Кожа, высушенная солнцем и ветрами тысячи дорог, натянулась на скулах, как пергамент на барабане. Глубокие морщины изрезали щеки и лоб — каждая линия была картой пережитых страданий. Глаза… глаза цвета старого янтаря, в котором застыли осколки давно угасших звезд.
Но в этих глазах не было усталости.
В них горел огонь, который не могли погасить ни года, ни боль, ни отчаяние. Огонь цели.
Волосы, когда-то черные, теперь серебрились сединой, но были собраны в тугой узел у затылка. Борода, тоже тронутая серебром, спускалась до груди. На ней не было ни капли влаги — даже пот боялся появиться на этом лице.
Одежда… лохмотья.
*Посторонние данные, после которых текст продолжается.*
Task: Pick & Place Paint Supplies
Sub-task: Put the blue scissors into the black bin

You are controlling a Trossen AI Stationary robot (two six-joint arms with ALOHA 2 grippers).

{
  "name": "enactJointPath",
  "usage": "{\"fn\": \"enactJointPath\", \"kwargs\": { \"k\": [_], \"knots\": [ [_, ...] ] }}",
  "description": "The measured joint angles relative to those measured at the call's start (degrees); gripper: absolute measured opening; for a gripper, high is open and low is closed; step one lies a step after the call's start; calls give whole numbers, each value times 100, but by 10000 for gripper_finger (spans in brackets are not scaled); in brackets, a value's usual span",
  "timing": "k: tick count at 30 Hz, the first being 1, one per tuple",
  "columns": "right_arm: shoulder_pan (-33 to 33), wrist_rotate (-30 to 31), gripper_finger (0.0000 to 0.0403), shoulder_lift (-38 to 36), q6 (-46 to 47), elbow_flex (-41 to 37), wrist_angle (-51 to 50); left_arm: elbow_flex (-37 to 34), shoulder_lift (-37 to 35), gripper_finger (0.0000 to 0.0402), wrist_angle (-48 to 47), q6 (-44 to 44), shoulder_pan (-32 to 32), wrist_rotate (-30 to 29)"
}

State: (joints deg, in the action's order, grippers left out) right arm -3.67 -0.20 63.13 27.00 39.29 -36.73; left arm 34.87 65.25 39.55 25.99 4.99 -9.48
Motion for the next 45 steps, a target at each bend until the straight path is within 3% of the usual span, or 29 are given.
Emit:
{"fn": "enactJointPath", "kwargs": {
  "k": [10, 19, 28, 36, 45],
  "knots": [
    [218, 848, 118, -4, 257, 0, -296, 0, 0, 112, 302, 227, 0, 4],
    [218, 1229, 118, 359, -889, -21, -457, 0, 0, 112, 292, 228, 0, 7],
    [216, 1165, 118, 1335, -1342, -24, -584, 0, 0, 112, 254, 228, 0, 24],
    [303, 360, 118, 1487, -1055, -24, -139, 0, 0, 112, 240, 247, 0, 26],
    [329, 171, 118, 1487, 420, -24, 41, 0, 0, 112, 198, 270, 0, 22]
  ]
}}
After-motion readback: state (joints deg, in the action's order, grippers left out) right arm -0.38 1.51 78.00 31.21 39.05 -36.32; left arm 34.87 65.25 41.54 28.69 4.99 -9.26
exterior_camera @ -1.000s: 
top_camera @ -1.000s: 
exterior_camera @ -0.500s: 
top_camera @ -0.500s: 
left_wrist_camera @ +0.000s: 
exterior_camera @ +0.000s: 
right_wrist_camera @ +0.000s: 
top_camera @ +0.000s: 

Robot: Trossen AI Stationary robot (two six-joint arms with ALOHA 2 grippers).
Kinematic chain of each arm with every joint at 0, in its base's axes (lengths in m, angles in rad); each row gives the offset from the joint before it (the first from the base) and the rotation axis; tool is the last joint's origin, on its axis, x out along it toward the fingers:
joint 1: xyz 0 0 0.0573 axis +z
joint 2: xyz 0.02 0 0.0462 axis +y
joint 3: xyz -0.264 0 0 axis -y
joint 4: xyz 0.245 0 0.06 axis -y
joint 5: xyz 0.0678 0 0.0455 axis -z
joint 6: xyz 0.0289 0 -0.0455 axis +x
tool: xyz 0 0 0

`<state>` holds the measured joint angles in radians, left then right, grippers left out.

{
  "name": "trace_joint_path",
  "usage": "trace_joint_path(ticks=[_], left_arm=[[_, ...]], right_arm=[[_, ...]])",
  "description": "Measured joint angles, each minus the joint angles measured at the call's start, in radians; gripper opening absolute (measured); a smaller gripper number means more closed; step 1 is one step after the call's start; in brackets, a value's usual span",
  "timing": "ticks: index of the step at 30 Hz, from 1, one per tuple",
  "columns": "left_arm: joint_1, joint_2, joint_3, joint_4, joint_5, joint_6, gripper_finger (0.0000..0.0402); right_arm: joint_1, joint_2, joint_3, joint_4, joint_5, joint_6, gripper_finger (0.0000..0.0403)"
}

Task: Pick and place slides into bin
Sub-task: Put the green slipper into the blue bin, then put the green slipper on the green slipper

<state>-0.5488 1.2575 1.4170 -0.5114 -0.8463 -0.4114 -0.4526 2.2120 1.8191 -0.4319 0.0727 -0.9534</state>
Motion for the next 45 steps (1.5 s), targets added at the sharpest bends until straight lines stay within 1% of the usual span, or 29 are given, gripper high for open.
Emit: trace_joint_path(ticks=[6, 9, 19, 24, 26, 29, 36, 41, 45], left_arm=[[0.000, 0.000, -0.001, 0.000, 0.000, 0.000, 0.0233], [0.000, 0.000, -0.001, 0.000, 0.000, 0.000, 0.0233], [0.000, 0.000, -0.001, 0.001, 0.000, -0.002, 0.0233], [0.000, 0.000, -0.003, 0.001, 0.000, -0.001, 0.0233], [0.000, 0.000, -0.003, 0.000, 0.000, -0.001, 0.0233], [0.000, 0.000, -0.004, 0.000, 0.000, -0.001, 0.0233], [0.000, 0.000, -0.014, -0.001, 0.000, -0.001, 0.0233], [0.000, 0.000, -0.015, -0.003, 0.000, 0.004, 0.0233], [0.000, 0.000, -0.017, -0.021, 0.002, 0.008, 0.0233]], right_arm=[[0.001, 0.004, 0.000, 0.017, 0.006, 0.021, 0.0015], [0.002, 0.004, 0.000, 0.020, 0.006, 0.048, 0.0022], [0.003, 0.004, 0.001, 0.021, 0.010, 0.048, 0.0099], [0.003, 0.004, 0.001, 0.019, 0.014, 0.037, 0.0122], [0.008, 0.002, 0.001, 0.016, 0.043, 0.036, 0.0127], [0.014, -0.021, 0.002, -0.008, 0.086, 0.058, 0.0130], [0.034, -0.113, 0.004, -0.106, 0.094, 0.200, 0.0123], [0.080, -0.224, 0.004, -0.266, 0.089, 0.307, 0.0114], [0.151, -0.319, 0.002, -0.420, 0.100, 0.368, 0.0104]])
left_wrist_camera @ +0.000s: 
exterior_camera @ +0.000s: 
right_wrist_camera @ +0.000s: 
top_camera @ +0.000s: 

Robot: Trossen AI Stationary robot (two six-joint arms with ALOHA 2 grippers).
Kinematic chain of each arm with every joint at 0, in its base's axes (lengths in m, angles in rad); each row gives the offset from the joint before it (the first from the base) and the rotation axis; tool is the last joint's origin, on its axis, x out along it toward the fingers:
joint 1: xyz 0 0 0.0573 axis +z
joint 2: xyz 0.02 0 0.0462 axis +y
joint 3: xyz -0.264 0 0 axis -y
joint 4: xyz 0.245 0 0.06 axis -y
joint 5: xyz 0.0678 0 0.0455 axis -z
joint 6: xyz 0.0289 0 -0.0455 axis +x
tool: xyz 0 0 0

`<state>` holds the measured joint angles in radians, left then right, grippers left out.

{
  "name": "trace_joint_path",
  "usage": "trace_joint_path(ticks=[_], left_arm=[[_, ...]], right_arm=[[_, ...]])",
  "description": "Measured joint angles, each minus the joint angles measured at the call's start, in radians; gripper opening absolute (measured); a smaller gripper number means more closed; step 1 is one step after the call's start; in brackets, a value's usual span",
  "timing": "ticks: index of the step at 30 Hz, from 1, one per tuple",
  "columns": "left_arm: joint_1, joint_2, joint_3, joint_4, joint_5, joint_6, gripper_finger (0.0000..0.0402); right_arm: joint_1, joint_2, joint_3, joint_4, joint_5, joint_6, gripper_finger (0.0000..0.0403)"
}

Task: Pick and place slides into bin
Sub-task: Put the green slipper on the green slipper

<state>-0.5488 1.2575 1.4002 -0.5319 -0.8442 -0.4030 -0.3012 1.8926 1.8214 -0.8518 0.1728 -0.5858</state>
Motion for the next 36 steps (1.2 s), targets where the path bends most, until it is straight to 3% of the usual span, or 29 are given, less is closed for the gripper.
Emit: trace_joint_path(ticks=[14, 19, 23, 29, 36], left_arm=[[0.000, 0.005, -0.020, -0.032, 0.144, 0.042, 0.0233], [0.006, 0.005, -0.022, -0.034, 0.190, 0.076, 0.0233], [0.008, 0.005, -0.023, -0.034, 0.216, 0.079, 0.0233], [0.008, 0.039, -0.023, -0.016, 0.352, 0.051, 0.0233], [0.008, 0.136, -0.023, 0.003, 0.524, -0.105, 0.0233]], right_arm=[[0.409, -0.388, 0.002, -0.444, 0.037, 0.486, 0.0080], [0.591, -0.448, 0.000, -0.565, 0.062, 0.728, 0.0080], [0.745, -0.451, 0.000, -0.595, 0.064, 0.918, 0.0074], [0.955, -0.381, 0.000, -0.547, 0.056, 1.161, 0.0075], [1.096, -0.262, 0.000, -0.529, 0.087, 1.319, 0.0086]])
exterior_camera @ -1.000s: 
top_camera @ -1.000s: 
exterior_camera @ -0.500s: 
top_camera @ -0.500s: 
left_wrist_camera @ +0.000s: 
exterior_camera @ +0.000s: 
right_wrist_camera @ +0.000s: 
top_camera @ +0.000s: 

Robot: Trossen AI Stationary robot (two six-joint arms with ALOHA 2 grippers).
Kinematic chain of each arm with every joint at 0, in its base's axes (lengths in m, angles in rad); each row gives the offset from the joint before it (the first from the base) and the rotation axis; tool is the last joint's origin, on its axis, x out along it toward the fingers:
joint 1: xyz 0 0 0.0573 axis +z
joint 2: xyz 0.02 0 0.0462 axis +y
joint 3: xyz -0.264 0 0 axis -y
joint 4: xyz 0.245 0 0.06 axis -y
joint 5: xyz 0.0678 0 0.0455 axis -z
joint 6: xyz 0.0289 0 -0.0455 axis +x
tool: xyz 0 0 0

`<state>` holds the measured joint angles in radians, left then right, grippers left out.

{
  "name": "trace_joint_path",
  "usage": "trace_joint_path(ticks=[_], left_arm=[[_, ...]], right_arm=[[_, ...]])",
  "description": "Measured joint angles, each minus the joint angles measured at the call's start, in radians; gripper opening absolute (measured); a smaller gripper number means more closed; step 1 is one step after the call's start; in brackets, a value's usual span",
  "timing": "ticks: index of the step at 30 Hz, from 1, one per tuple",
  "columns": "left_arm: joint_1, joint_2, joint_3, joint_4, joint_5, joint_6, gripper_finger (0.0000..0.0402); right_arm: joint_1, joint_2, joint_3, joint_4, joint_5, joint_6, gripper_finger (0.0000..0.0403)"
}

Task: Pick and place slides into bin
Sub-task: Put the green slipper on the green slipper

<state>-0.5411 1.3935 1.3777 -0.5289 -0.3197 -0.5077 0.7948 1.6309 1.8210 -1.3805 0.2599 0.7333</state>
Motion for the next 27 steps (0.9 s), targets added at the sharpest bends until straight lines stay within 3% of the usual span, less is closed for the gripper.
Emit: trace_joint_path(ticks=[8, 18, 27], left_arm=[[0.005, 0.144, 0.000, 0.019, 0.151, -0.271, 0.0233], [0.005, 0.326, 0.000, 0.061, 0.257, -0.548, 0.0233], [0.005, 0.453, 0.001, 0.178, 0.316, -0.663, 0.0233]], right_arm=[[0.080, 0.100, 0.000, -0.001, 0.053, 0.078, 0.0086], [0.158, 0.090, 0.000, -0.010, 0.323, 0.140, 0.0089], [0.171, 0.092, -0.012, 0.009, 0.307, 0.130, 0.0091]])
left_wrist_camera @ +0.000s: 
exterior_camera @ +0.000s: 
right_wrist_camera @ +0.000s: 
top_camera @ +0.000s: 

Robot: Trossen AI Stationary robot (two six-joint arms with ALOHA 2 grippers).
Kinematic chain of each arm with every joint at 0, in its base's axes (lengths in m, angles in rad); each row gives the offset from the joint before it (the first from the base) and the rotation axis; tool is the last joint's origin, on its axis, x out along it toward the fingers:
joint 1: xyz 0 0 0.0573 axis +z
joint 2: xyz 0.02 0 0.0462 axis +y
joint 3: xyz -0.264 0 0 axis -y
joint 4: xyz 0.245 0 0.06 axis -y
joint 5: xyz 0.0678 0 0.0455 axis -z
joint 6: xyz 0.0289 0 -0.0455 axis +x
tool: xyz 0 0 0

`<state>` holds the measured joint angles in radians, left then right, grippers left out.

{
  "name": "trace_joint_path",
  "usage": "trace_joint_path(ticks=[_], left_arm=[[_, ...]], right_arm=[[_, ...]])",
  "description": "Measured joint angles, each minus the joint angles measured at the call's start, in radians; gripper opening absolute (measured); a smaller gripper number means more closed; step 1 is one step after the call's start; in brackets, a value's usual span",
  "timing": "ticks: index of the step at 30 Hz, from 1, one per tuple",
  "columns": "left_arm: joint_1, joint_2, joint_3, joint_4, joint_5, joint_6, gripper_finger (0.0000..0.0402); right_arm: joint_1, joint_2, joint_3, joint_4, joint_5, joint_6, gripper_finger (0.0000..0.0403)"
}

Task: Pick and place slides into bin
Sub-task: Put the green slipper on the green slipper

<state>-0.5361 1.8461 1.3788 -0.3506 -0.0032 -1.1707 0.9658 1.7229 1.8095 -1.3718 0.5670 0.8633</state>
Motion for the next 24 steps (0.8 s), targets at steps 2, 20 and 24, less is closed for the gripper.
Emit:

Когда-то это был добротный походный плащ, теперь же ткань выцвела до неопределенного серо-коричневого цвета, разорванная ветрами и временем. Но под рваными краями угадывались мышцы, сухие и жилистые, как корни древнего дерева.
Он стар.
Он изможден.
Он должен был умереть.
Но он шел.
В правой руке старец нес нечто.
Сфера. Стеклянная сфера размером с детскую голову, идеально прозрачная, словно созданная из замерзшего воздуха. Внутри…
Что-то двигалось.
Не жидкость. Не газ. Что-то живое. Нечто, что пульсировало слабым, молочно-белым светом, как сердце неродившейся звезды. Свет то усиливался, то слабел в ритме, который не совпадал ни с шагами старца, ни с его дыханием.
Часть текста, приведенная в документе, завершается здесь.